* **GOAL OF THE EXERCISE**: Copy the lines below exactly. No picture goes into the copy.
● ● ●
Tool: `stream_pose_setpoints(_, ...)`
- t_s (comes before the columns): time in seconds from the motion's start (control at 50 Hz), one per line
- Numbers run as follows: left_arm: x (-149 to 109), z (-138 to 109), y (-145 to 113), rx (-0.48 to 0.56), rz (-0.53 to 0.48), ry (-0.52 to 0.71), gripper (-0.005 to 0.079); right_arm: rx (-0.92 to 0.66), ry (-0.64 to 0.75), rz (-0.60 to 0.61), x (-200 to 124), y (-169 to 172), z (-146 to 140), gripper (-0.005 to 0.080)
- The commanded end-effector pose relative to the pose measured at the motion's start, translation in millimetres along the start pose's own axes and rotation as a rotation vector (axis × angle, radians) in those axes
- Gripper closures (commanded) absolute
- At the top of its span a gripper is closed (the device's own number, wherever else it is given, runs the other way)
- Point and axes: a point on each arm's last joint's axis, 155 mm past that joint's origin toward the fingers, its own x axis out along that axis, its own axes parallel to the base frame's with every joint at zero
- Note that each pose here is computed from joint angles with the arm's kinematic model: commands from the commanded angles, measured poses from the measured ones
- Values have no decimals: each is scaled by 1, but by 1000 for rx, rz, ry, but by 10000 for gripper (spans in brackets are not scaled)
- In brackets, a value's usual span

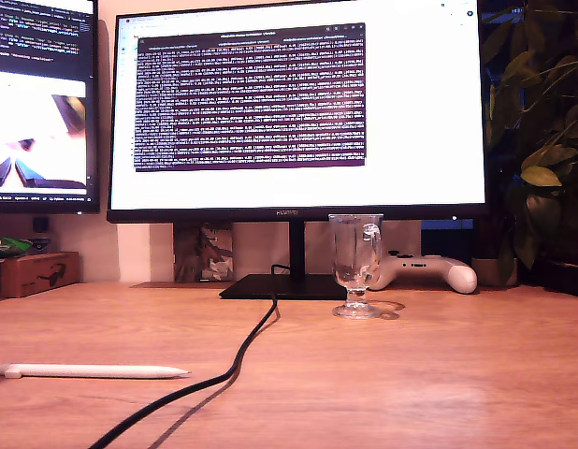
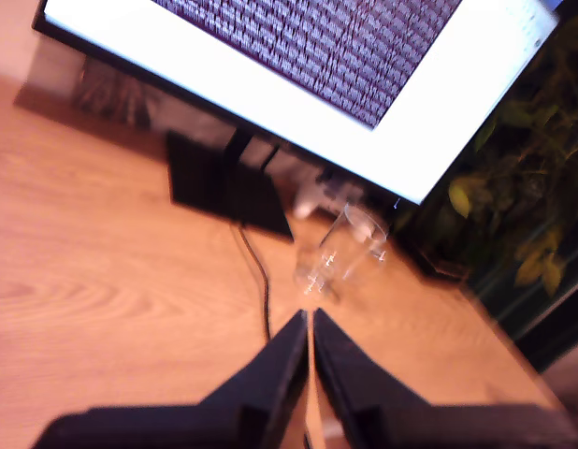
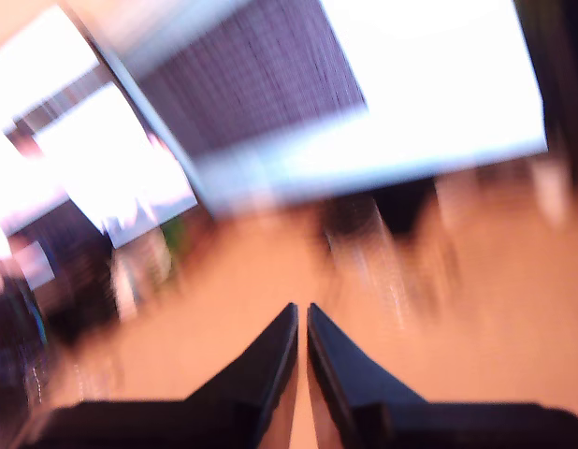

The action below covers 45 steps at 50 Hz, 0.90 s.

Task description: Pick the small glass cups in front of you with each of your hands, and place them behind the white pen

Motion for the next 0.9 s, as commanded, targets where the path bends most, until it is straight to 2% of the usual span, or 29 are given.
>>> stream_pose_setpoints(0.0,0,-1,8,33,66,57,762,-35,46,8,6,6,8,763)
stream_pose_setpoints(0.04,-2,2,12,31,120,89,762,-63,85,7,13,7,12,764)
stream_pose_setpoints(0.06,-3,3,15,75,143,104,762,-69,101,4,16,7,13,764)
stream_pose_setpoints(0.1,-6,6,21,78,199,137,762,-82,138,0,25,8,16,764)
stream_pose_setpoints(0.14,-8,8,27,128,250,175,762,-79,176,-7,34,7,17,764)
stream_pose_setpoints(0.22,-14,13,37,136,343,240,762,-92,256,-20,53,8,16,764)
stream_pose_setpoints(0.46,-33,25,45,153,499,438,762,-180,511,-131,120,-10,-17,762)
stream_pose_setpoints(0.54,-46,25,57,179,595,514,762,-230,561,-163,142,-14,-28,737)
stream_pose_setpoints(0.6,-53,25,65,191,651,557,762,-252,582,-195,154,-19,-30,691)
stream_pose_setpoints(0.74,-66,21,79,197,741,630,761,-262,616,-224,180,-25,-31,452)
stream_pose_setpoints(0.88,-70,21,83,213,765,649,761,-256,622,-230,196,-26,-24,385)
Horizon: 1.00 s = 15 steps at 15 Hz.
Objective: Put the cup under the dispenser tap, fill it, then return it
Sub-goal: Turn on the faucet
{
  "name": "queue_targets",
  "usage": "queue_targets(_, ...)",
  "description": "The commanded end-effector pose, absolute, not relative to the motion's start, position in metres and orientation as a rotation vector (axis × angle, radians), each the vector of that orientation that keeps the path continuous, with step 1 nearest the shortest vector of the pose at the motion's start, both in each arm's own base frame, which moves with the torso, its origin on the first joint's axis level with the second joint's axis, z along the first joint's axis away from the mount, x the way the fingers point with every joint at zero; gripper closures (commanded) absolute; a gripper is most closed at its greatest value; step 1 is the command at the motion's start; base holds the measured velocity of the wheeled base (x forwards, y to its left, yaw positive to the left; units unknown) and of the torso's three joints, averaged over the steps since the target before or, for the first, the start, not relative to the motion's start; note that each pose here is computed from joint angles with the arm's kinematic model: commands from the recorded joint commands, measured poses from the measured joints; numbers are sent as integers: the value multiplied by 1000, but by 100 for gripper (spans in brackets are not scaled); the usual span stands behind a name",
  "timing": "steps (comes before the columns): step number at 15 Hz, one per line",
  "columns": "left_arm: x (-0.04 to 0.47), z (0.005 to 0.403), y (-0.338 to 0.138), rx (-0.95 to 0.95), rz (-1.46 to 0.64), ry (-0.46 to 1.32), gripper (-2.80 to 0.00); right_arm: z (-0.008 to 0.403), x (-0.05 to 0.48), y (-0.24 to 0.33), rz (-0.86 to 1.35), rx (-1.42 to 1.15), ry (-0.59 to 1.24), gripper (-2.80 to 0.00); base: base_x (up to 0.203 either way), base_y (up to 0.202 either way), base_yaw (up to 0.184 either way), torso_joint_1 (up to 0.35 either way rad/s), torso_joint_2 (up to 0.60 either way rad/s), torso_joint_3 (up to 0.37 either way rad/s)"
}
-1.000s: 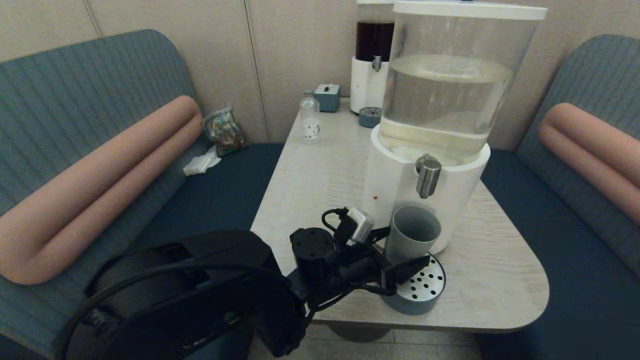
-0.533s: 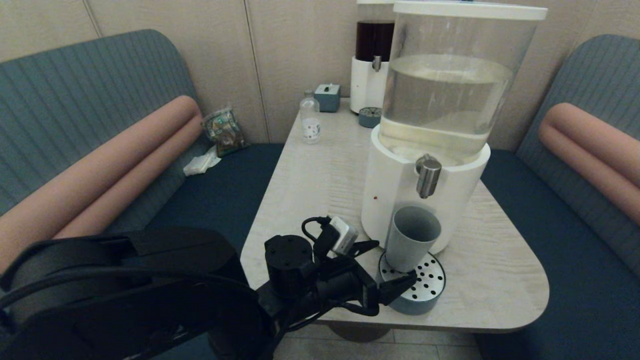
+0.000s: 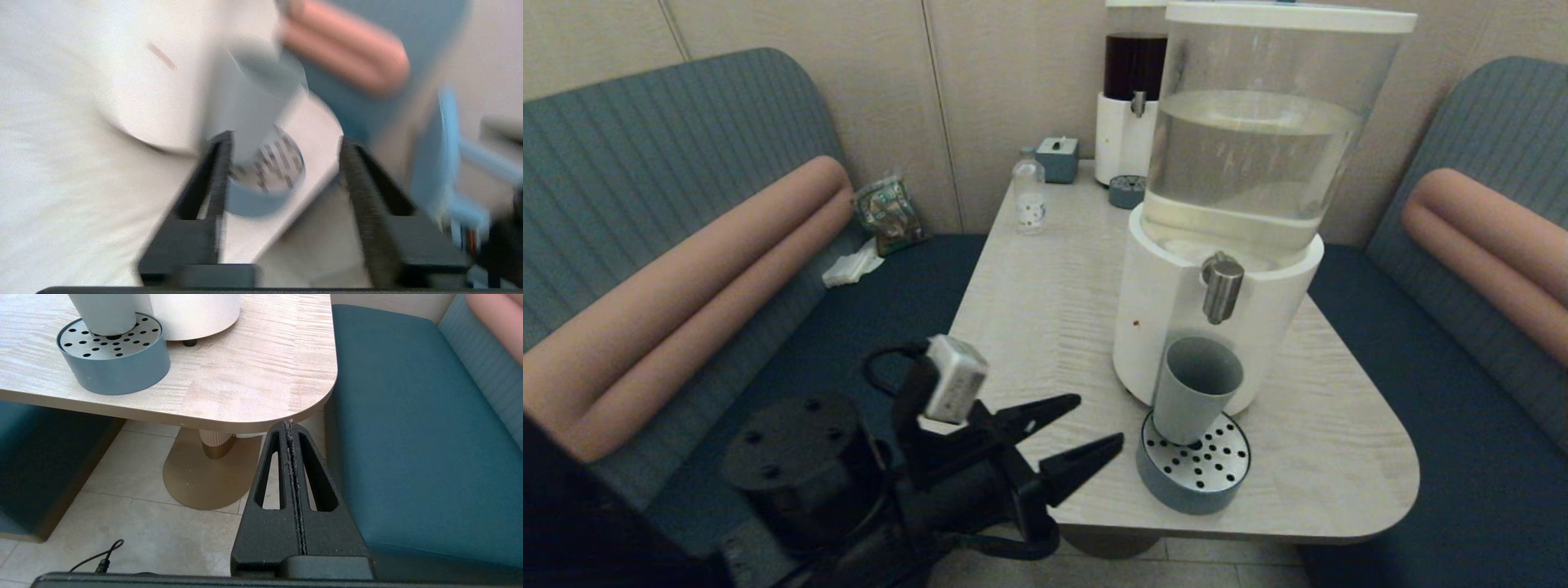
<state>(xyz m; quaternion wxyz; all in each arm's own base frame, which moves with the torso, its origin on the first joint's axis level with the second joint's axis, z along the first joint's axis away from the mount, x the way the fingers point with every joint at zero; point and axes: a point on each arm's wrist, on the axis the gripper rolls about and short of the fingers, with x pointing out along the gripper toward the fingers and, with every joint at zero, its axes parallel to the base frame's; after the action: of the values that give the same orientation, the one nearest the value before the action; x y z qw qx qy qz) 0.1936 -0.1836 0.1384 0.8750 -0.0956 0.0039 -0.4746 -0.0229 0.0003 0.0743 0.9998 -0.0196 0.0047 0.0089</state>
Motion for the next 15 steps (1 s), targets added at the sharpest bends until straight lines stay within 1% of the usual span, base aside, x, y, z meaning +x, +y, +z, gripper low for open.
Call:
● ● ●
* **COMPLETED TASK**:
Tool: `stream_pose_setpoints(_, ...)`
- t_s (comes before the columns): time in seconds from the motion's start (control at 50 Hz), one per line
- Numbers run as follows: left_arm: x (-149 to 109), z (-138 to 109), y (-145 to 113), rx (-0.48 to 0.56), rz (-0.53 to 0.48), ry (-0.52 to 0.71), gripper (-0.005 to 0.079); right_arm: rx (-0.92 to 0.66), ry (-0.64 to 0.75), rz (-0.60 to 0.61), x (-200 to 124), y (-169 to 172), z (-146 to 140), gripper (-0.005 to 0.080)
- The commanded end-effector pose relative to the pose measured at the motion's start, translation in millimetres along the start pose's own axes and rotation as a rotation vector (axis × angle, radians) in those axes
- Gripper closures (commanded) absolute
- At the top of its span a gripper is closed (the device's own number, wherever else it is given, runs the other way)
- Point and axes: a point on each arm's last joint's axis, 155 mm past that joint's origin toward the fingers, its own x axis out along that axis, its own axes parallel to the base frame's with every joint at zero
- Note that each pose here is computed from joint angles with the arm's kinematic model: commands from the commanded angles, measured poses from the measured ones
- Values have no decimals: each is scaled by 1, but by 1000 for rx, rz, ry, but by 10000 for gripper (spans in brackets are not scaled)
- In brackets, a value's usual span


The action below covers 45 steps at 50 Hz, 0.90 s.

Task description: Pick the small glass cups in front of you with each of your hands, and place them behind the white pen

Motion for the next 0.9 s, as commanded, targets where the path bends most, until it is straight to 2% of the usual span, or 29 are given.
>>> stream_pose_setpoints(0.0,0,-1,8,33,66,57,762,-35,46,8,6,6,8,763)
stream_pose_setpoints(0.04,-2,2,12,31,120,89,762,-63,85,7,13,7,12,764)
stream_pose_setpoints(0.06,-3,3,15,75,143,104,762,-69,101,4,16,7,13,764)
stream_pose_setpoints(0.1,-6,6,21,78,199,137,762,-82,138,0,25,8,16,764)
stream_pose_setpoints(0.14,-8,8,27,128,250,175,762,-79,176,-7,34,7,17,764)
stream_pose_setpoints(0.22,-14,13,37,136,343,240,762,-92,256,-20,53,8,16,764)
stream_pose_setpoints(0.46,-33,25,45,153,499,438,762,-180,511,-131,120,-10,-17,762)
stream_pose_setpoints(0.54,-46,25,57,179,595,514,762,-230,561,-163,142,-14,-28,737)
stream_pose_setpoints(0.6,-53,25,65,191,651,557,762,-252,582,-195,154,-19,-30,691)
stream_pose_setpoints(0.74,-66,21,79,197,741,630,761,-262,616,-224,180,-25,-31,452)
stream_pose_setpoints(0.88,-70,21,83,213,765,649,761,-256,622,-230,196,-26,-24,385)
Horizon: 1.00 s = 15 steps at 15 Hz.
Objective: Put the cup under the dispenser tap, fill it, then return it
Sub-goal: Turn on the faucet
{
  "name": "queue_targets",
  "usage": "queue_targets(_, ...)",
  "description": "The commanded end-effector pose, absolute, not relative to the motion's start, position in metres and orientation as a rotation vector (axis × angle, radians), each the vector of that orientation that keeps the path continuous, with step 1 nearest the shortest vector of the pose at the motion's start, both in each arm's own base frame, which moves with the torso, its origin on the first joint's axis level with the second joint's axis, z along the first joint's axis away from the mount, x the way the fingers point with every joint at zero; gripper closures (commanded) absolute; a gripper is most closed at its greatest value; step 1 is the command at the motion's start; base holds the measured velocity of the wheeled base (x forwards, y to its left, yaw positive to the left; units unknown) and of the torso's three joints, averaged over the steps since the target before or, for the first, the start, not relative to the motion's start; note that each pose here is computed from joint angles with the arm's kinematic model: commands from the recorded joint commands, measured poses from the measured joints; numbers are sent as integers: the value multiplied by 1000, but by 100 for gripper (spans in brackets are not scaled); the usual span stands behind a name",
  "timing": "steps (comes before the columns): step number at 15 Hz, one per line",
  "columns": "left_arm: x (-0.04 to 0.47), z (0.005 to 0.403), y (-0.338 to 0.138), rx (-0.95 to 0.95), rz (-1.46 to 0.64), ry (-0.46 to 1.32), gripper (-2.80 to 0.00); right_arm: z (-0.008 to 0.403), x (-0.05 to 0.48), y (-0.24 to 0.33), rz (-0.86 to 1.35), rx (-1.42 to 1.15), ry (-0.59 to 1.24), gripper (-2.80 to 0.00); base: base_x (up to 0.203 either way), base_y (up to 0.202 either way), base_yaw (up to 0.184 either way), torso_joint_1 (up to 0.35 either way rad/s), torso_joint_2 (up to 0.60 either way rad/s), torso_joint_3 (up to 0.37 either way rad/s)"
}
-1.000s: 
-0.533s: 
+0.000s: 
<state>(xyz m; quaternion wxyz; all in each arm's own base frame, which moves with the torso, its origin on the first joint's axis level with the second joint's axis, z along the first joint's axis away from the mount, x the way the fingers point with every joint at zero; point and axes: a point on each arm's wrist, on the axis the gripper rolls about and short of the fingers, with x pointing out along the gripper toward the fingers and, with every joint at zero, its axes parallel to the base frame's; after the action: of the values that give the same orientation, the one nearest the value before the action; x y z qw qx qy qz) 0.1936 -0.1836 0.1384 0.8750 -0.0956 0.0039 -0.4746 -0.0229 0.0003 0.0743 0.9998 -0.0196 0.0047 0.0089</state>
Motion for the next 15 steps (1 s), targets added at the sharpest bends until straight lines stay within 1% of the usual span, base aside, x, y, z meaning +x, +y, +z, gripper low for open.
Call:

The answer given above is the complete response.